A study of the relationship between variable level fatigue crack growth and the cyclic constitutive behaviour of steel

Sensitivity of fatigue crack growth to the material behaviour was studied in two previous numerical studies (Pommier S. Plane strain crack closure and cyclic hardening. Eng Fract Mech, in press; Pommier S, Bompard P. Bauschinger effect of alloys and plasticity-induced crack-closure: a finite element analysis. Fatigue Fract Eng Mater Struct 2000;23:129–39). It was shown, in particular, that material hardening induces a rotation of the crack tip plastic zone from the front to the back of the crack, which enhances the effects of crack closure (Pommier S. Plane strain crack closure and cyclic hardening.

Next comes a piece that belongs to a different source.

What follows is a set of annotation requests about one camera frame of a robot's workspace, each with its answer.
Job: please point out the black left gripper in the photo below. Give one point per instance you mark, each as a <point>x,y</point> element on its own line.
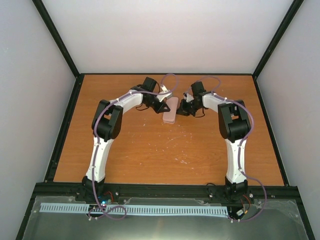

Eng Fract Mech, in press). The type of hardening is also of key importance: Isotropic hardening is found to lower the effective part of the fatigue cycle, while kinematic hardening (Pommier S, Bompard P. Bauschinger effect of alloys and plasticity-induced crack-closure: a finite element analysis. Fatigue Fract Eng Mater Struct 2000;23:129–39) is found to increase it. This study is devoted to check the validity of those numerical results in a 0.4% C carbon steel, which displays a high Bauschinger effect and a moderate amount of isotropic hardening. The comparison between numerical results and experiments is satisfactory.